__Data for this task__.
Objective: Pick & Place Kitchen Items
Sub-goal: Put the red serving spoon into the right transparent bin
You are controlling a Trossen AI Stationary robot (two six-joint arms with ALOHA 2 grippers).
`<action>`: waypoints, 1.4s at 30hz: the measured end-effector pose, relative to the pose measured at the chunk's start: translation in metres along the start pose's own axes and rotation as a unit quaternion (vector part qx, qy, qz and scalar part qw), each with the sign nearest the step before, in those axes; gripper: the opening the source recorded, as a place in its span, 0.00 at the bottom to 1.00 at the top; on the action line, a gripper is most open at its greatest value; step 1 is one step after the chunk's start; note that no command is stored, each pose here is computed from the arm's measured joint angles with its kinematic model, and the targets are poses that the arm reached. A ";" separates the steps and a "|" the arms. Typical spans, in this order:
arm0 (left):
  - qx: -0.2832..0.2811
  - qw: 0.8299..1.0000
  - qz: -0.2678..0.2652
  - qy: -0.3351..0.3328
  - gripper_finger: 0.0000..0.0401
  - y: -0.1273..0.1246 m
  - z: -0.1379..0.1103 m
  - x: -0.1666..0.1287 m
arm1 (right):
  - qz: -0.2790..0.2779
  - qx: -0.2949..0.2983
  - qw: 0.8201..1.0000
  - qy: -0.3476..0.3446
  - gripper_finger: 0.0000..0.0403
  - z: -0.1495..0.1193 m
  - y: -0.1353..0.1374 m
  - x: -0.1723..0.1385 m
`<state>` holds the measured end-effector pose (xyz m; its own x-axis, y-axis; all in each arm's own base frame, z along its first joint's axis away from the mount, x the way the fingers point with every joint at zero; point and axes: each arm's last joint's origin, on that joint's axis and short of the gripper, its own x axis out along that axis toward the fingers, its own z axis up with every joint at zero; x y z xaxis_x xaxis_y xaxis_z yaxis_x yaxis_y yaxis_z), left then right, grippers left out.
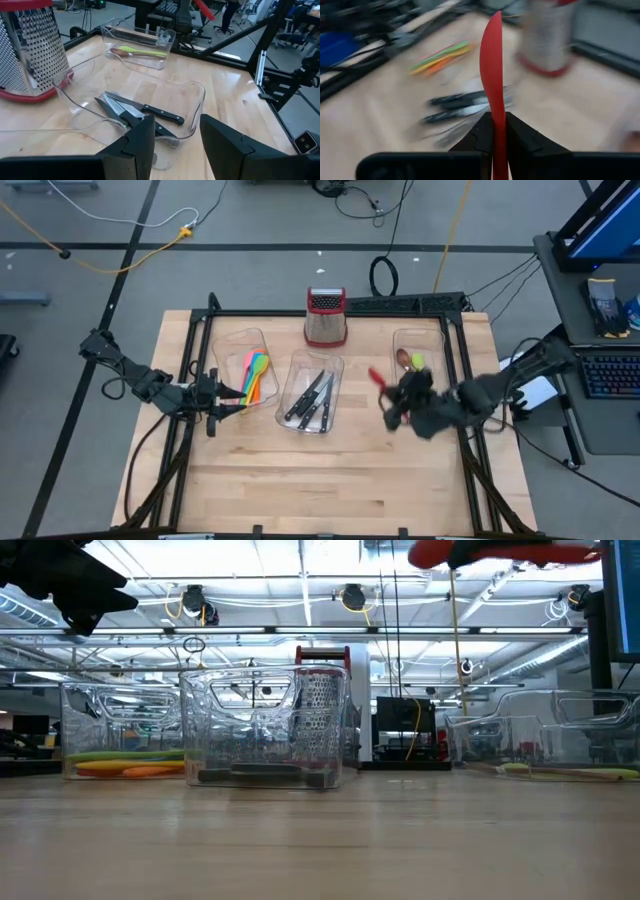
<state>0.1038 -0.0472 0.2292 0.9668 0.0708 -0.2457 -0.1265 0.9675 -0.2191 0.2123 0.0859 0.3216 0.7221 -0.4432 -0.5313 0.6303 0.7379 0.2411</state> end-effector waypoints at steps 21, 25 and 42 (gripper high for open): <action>0.001 1.000 0.000 0.000 0.40 0.000 0.000 0.000 | -0.300 -0.018 0.947 0.114 0.05 -0.030 -0.122 0.081; 0.000 1.000 0.000 0.000 0.40 0.000 0.000 0.000 | -0.303 -0.022 0.944 0.128 0.05 -0.040 -0.132 0.090; -0.005 1.000 0.000 0.000 0.40 0.000 0.000 0.000 | -0.264 0.019 0.947 0.183 0.10 -0.069 -0.159 0.111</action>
<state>0.1038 -0.0472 0.2293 0.9669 0.0714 -0.2449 -0.1293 0.9647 -0.2293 0.1729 -0.0456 0.1679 0.1611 -0.5336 -0.8302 0.8906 0.4411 -0.1107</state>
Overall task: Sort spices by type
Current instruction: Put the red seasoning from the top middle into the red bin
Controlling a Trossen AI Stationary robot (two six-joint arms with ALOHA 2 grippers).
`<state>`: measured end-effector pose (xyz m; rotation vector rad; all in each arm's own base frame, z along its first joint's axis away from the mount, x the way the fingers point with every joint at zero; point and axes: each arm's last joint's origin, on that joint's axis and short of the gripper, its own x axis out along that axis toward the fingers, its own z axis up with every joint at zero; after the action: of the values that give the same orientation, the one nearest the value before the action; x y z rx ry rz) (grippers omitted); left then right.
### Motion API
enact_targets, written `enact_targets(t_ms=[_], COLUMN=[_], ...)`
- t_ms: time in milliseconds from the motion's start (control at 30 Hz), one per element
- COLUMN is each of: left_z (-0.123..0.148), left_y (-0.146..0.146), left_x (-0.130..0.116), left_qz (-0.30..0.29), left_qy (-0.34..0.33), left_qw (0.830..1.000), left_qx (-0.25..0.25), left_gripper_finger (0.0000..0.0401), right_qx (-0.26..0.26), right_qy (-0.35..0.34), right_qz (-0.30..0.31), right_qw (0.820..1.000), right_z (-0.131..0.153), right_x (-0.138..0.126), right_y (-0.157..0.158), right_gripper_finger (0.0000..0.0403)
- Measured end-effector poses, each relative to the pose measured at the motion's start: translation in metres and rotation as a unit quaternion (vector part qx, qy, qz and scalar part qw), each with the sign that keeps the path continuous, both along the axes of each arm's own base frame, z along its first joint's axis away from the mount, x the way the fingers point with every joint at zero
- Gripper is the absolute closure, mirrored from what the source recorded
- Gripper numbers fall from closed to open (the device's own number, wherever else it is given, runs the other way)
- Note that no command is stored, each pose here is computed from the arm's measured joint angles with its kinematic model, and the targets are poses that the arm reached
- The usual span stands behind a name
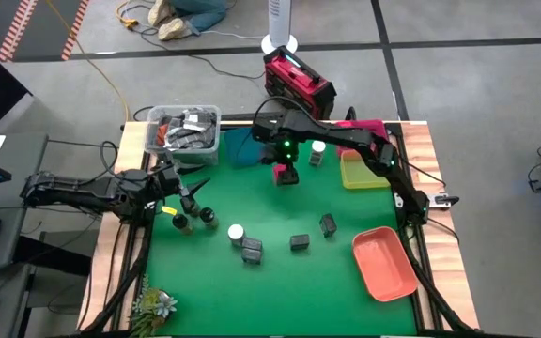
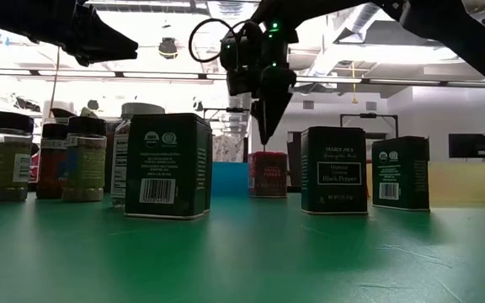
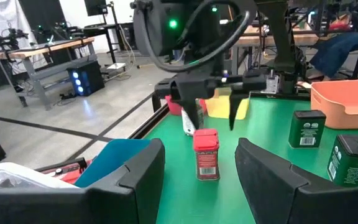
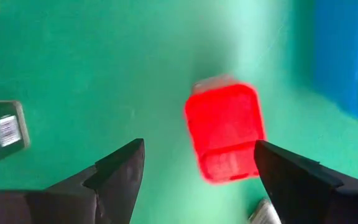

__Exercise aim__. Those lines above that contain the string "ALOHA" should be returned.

__Answer to this problem__.
You are controlling a Trossen AI Stationary robot (two six-joint arms with ALOHA 2 grippers).
Controlling a Trossen AI Stationary robot (two six-joint arms with ALOHA 2 grippers).

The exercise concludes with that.